Which following through the steps in 9) above gives 3). These are the fixed points that result in the four lobes. Now I have experimentally found five attractors for the Mandelbrot set. If we substitute in:

12) z -> z^(2/5) and

13) ac1 -> i * (c / z)^(1/10) into 11) we get:

14) z = z^2 - c

So we have the conjugate to the Mandelbrot set with five attractor points! Lets do 9) backwards from the positive instead of the negative:

15) z = z^5 + z ( a Newtons algorithm type)
z = z * (z^4 + 1)
z = z * (z^2 + i) * (z^2 - i)
z = z * (z + i * sqr(i)) * (z - i * sqr(i)) * (z + sqr(i)) * (z - sqr(i))
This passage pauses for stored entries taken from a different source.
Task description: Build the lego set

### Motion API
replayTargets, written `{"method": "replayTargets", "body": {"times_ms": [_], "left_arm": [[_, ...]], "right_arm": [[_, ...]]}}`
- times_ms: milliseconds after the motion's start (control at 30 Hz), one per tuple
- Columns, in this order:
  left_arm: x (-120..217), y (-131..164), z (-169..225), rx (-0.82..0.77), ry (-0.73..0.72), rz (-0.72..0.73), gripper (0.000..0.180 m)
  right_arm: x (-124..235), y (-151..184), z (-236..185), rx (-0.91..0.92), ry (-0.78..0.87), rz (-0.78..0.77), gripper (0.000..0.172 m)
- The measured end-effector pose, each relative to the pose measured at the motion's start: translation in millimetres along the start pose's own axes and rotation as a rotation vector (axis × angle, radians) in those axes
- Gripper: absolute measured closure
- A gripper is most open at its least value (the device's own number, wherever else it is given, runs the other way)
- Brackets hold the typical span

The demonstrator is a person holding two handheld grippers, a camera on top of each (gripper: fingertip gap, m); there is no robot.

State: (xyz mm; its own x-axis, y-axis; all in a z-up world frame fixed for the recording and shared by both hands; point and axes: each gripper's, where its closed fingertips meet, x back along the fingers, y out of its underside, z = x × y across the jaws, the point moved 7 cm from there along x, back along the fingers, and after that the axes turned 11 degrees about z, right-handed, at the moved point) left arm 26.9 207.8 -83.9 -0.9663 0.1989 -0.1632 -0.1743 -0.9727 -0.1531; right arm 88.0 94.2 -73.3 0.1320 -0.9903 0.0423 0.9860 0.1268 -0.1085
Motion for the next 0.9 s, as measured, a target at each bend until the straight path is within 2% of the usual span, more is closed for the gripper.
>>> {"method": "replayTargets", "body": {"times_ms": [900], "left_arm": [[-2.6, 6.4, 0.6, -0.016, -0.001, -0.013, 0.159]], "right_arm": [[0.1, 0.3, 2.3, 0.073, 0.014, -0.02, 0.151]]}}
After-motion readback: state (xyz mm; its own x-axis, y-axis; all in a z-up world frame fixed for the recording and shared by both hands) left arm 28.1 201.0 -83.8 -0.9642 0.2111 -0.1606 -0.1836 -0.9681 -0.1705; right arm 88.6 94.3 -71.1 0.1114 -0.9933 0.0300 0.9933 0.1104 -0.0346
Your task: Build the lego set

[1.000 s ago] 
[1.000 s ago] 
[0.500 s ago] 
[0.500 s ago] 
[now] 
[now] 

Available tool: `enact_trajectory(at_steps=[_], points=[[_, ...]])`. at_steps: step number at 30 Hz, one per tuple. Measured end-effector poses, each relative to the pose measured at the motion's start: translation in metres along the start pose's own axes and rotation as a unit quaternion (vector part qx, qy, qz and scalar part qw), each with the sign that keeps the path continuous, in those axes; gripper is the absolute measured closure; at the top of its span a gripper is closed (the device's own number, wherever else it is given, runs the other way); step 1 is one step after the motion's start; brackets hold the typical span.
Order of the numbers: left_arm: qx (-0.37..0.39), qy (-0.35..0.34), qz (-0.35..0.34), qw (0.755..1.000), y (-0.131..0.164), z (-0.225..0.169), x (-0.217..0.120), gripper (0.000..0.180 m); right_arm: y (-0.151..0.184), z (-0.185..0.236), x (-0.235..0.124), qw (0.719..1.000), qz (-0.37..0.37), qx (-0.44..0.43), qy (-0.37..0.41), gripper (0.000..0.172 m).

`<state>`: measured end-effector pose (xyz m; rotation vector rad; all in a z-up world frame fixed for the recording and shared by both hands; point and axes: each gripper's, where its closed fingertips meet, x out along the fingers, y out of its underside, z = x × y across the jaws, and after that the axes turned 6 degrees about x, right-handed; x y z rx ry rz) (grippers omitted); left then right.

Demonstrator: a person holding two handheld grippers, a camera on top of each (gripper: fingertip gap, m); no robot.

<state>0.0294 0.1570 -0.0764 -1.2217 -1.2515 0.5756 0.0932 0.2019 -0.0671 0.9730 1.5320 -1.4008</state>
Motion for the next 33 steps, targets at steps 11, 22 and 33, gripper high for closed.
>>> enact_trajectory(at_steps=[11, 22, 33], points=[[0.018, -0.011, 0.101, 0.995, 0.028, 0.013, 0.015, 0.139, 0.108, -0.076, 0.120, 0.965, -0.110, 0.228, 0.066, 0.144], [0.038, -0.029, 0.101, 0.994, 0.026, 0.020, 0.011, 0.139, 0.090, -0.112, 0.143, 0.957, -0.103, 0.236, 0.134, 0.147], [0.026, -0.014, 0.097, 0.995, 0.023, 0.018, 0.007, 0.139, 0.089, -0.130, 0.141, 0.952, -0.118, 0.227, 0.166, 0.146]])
So in all cases above just adding the Sqr(i) term makes the Mandelbrots come out. So lets put it altogether in 11):

16) z1 = z^(2/5)

17) c1 = (c / z)^(1/10)

18) z = z1 * (z1 + i * sqr(i) * c1) * (z1 - i * sqr(i) * c1) * (z1 + sqr(i) * c1) * (z1 - sqr(i) * c1)

That equation gives a factorization of the limiting attracting fixed points of the Mandelbrot set. It has taken me years to get where I can do this. The relationship of groups and fractals has been a theme in my work from the beginning. In the special unitary groups there is a pairing relationship of SU(2) and SU(5) . The moment of inertia of a sphere is:

19) I = m * r^2 * (2/5)

So that the power of 2/5 here isn't totally surprising. In my Sierpinski set dimensional spectra work, I had estimated that the dimensionality of the Mandelbrot set was:

20) hd = log(5) / log(2)

That idea came from the five attractor points and the observed limiting similarity scaling effects. I don't have an actual numerical solution for these limiting attractor points yet, but at least I have a better method than before! The actual nature of these equations suggests that the Mandelbrot set is not Sierpinski in nature, but Eisenstein fraction! It is the reverse sign and zero center that give it that characteristic. Since the Julia sets of the Mandelbrot set have the same form, the same factors apply. The observation of a phase between three points and five points in experimentation, indicates a degeneracy between these attractors happens when the constant is right. The question of what:

21) z = z^(2/5) + c

Might have as a shape also seems important from the similarity type argument. Knowledge is a long term process with fits and starts and mistakes. This article using group theory seems to answer some long term problems, but more questions are raised as a result. If I had given up several years ago when I got negative feed back on my ideas about the Mandelbrot set, I would never have gotten this far. The strange negative directional onesidedness of the Mandelbrot set seems to be due to two of the centers moving to the same side in the limiting case in a way much like the golden mean. An attractor set like:

22) Set = {0, -gm1, -gm2, i, -i} : gm1 = (1 + sqr(5)) / 2: gm2 = gm1 - 1

Would have the right kind of properties for what we observe.